Onion Crisis In India And The Rulers’ Indifference
Justice Markandey Katju writes about the Indian government representatives’ indifference over the onion crisis in the country. Onions are important for the Indian masses because the poor subsist by eating roti with some salt and a few onions, as they can afford little else.
The majority of India’s 1.35 billion people are very poor. And many of such poor people subsist by eating roti with some salt and a few onions, as they can afford little else. Onions are therefore as important for the Indian masses today, as bread was for the French masses at the time of the French Revolution of 1789.
In India, of late, onion prices have gone up the roof, up to Rs 100 per kilo in most areas, which is an escalation by 4o times the price 3 months back. In Howrah and Hyderabad, it is reported to be up to Rs 120-130 per kilo or even more, and this is despite the ban on export of onions and huge imports.
When questioned about it, the Union Finance Minister, Nirmala Sitharaman, said that her family members do not eat onions, and Union Health and Family Welfare Minister Ashwini Chaube, said he had never eaten onions in his life, so how could he comment on the situation.
The remarks of these Ministers were cruel and flippant, and displayed utter lack of sensitivity to the sufferings of the masses. The issue was not the personal eating habits of these Ministers. It was the question that what was being done to alleviate the distress of the people.
Indeed what would the people of Paris and other parts of France have thought if the Bourbons and the other French aristocrats had said, when told of the bread shortage in the cities, what had they to do with bread when what they eat are exotic delicacies like caviar, lobsters, cow’s tongues and goat’s brains, washed down with the finest French wines? It would be as cruel as Queen Marie Antoinette, who when told that the people do not have bread, said that they could eat cake.
Insensitive remarks can later have terrible consequences, as Foulon, the French Controller of France (similar to the Indian Finance Minister) under Louis 16th learnt. When told that the people do not have bread, he is said to have remarked “Let them eat grass.”

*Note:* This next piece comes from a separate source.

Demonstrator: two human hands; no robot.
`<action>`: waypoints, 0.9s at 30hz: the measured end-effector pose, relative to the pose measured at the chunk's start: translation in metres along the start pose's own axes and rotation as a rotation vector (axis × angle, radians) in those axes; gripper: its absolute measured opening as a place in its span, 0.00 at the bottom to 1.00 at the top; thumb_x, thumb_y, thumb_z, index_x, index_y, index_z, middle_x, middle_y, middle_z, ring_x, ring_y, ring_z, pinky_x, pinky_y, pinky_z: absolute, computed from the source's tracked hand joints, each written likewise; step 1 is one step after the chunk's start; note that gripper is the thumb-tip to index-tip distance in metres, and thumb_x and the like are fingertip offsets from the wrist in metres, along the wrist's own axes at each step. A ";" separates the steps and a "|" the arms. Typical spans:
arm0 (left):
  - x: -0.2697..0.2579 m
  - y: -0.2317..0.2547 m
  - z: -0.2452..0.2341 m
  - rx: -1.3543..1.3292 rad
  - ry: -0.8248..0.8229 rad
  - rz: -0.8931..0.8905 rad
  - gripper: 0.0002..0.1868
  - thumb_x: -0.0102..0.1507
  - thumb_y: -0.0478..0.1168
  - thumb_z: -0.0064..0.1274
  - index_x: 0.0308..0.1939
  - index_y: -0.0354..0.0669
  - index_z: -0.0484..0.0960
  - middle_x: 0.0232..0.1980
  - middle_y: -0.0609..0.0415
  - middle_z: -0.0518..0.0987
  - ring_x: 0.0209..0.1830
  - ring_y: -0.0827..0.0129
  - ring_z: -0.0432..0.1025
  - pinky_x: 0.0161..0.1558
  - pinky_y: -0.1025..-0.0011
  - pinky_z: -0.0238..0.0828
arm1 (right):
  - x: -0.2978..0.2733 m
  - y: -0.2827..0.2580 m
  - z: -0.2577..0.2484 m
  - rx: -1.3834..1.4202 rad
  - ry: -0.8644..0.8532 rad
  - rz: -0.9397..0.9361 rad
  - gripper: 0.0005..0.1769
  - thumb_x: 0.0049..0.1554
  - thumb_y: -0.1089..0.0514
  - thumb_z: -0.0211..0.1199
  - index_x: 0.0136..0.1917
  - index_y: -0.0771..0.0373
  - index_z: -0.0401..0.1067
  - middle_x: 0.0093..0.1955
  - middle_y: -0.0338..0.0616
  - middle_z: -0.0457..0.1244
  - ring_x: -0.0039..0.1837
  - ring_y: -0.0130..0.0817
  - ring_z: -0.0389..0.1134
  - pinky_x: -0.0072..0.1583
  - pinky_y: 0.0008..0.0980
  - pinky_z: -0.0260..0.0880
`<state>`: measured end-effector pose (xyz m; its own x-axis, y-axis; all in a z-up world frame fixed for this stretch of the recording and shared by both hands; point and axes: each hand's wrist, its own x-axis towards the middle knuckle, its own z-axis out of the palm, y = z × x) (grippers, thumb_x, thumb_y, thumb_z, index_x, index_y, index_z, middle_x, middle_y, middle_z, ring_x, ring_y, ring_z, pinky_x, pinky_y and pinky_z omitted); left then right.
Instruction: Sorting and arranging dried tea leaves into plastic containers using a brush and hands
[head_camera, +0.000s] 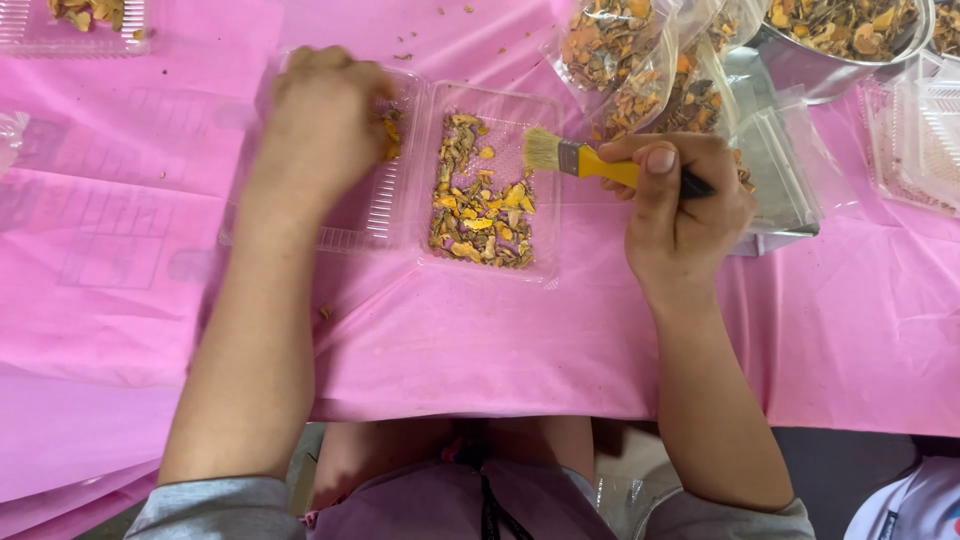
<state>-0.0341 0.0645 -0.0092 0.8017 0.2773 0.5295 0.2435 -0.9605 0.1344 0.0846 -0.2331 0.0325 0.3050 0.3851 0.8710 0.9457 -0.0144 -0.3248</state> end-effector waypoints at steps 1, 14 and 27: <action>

After the storming of the Bastille on 14th July, 1789 Foulon tried to hide, was caught, his head cut off, the mouth stuffed with grass, and the head stuck on a pike and paraded on the streets of Paris with a poster stating, “Here is the man who wanted us to eat grass “.
In these days of terrible people’s distress in India, politicians should have be careful and watch their words, lest the people’s mounting anger not make them do something similar to what was done to Foulon.
Markandey Katju is a former judge of the Supreme Court of India. He was also the Chairman of the Press Council of India.